THE PROBLEM: Within the records below, reproduce without change the lines from the line that has "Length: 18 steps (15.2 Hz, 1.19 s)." through the line that has "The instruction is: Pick", and only those.

DATA TO USE:
§

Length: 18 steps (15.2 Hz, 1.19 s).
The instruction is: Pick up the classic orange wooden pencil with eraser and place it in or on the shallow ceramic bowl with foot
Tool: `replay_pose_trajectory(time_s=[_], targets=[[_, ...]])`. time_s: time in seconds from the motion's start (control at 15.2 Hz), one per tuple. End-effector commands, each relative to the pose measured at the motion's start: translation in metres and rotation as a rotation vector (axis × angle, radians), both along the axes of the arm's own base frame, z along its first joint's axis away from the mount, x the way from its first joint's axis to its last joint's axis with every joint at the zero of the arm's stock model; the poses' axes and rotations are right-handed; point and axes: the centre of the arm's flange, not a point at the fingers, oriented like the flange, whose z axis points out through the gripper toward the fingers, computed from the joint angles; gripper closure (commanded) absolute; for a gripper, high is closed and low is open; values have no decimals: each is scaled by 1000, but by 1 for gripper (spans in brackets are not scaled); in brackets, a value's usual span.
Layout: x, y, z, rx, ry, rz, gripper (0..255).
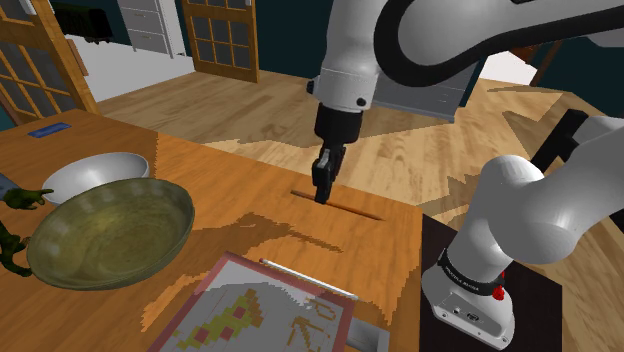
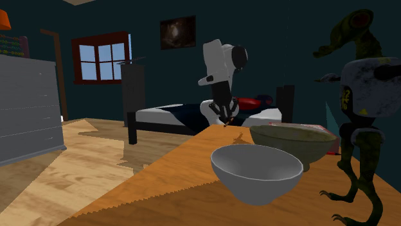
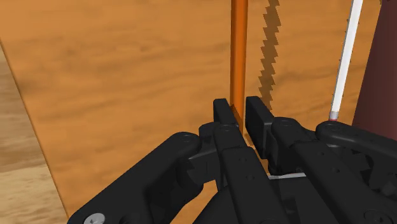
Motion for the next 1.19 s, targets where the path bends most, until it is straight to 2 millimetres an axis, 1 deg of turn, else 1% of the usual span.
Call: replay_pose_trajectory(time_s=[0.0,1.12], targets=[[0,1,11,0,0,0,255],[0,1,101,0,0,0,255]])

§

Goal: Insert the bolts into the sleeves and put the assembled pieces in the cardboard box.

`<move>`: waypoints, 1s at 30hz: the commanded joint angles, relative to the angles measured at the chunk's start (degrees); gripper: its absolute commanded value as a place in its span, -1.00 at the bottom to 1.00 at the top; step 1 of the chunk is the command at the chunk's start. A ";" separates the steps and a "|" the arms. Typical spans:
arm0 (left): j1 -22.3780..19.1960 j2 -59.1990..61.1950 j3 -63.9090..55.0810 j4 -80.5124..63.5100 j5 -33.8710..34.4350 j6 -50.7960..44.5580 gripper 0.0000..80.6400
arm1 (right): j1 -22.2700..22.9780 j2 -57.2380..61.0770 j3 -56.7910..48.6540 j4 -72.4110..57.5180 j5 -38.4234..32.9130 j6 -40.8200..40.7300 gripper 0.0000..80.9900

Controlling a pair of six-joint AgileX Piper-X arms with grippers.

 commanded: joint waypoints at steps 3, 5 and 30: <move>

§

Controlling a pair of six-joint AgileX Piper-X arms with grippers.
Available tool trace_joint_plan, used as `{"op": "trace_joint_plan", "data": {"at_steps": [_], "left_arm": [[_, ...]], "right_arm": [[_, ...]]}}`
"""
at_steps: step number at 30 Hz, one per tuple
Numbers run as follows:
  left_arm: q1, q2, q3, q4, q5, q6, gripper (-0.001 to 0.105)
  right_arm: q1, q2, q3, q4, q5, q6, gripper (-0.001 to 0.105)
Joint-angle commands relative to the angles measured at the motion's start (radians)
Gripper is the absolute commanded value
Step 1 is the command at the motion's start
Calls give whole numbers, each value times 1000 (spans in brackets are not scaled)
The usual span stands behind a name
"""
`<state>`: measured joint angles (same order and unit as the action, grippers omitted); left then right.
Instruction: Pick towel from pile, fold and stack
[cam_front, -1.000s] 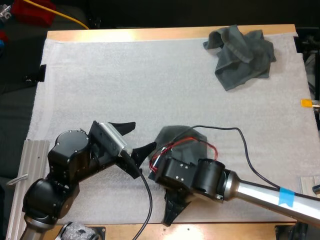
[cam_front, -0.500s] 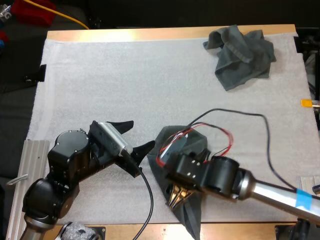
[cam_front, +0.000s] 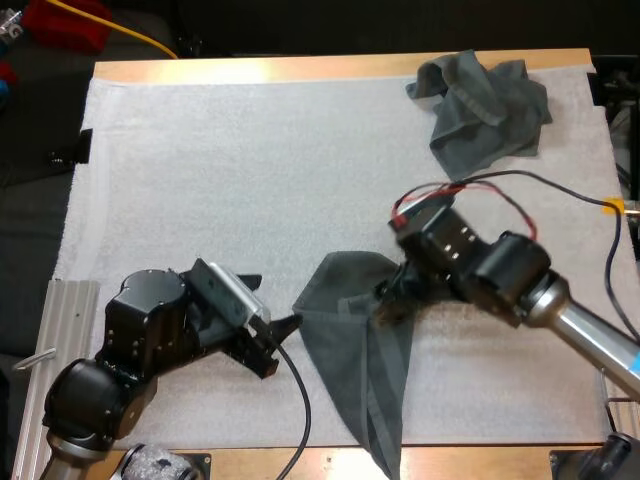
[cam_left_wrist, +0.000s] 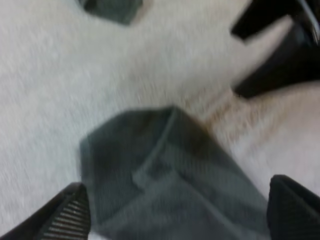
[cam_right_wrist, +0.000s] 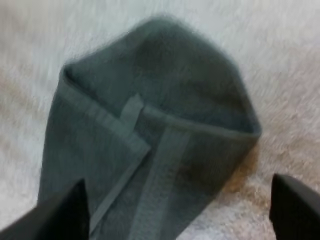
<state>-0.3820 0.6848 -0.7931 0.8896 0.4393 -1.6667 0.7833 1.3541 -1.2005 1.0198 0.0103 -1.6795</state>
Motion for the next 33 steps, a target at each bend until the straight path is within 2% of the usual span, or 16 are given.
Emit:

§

ANSWER:
Length: 18 steps (15.2 Hz, 1.19 s).
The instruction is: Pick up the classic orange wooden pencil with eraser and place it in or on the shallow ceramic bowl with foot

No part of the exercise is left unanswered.